Leaving pictures aside, set down each line exactly, from the first line of the data to the line with "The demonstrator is", both included.

[[ DATASET CONTENT open ]]

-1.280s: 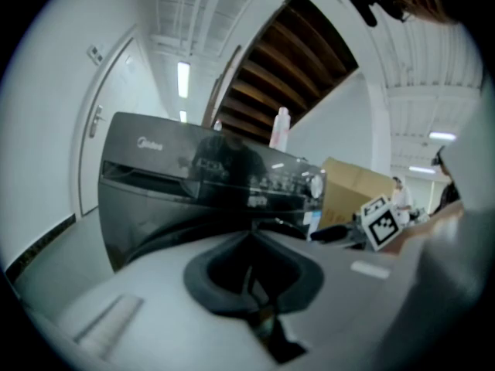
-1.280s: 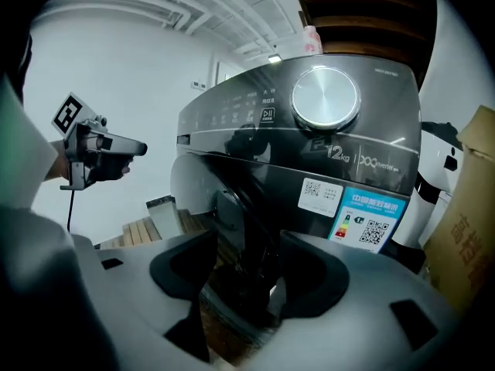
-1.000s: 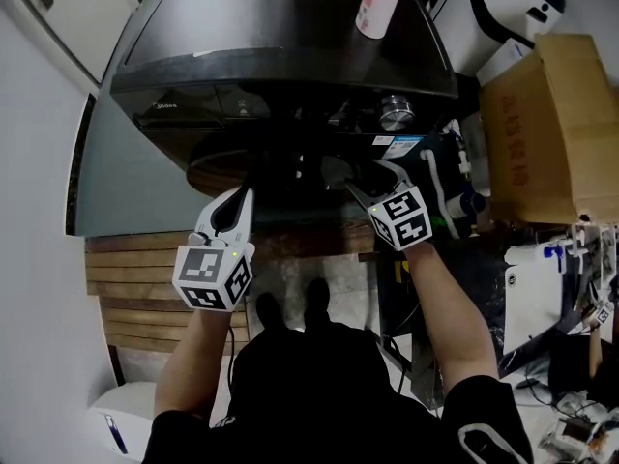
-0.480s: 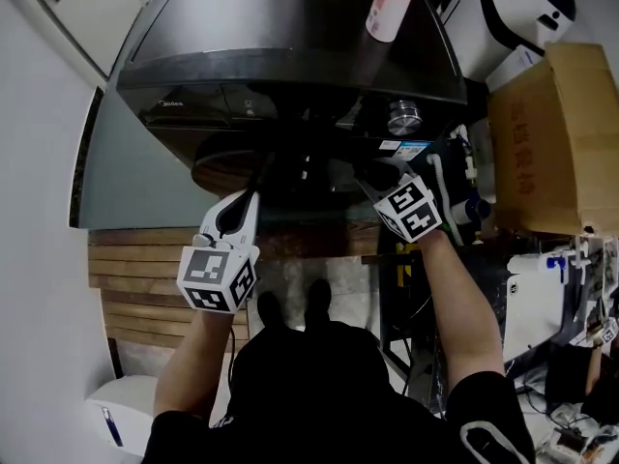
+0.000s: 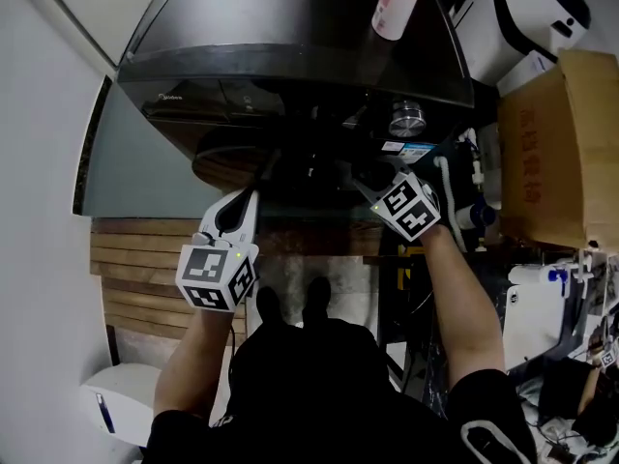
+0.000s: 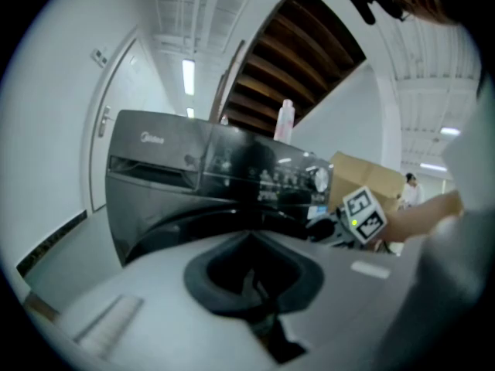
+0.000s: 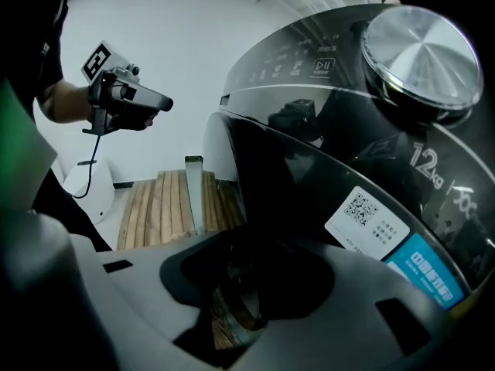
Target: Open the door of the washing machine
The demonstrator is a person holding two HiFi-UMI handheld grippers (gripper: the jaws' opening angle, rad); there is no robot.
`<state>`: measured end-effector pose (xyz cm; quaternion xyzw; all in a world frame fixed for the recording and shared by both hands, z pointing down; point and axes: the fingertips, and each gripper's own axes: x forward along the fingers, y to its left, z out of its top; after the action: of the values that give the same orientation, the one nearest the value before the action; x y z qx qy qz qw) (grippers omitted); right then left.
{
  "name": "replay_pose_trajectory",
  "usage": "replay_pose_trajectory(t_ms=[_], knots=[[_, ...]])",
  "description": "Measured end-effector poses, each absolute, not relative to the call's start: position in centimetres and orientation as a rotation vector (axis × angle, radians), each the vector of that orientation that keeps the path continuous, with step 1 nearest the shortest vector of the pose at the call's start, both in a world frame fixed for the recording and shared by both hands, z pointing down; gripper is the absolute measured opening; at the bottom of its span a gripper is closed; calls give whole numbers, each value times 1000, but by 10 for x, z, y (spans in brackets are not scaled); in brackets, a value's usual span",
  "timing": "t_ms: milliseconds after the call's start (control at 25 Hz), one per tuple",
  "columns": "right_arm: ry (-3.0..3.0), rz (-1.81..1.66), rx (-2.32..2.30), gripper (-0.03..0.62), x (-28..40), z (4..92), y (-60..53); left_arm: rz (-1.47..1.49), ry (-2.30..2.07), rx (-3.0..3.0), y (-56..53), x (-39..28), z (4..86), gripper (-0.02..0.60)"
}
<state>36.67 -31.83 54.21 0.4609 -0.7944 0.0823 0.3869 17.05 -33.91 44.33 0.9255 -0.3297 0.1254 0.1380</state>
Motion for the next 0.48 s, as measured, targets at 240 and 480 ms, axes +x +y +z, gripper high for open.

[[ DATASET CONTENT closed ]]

→ TASK OUTPUT
-1.280s: 
-1.280s: 
-1.000s: 
-0.480s: 
+0.000s: 
+0.000s: 
+0.000s: 
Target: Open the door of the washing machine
The demonstrator is a person holding two HiFi-UMI handheld grippers (gripper: the jaws' opening angle, rad); there is no robot.

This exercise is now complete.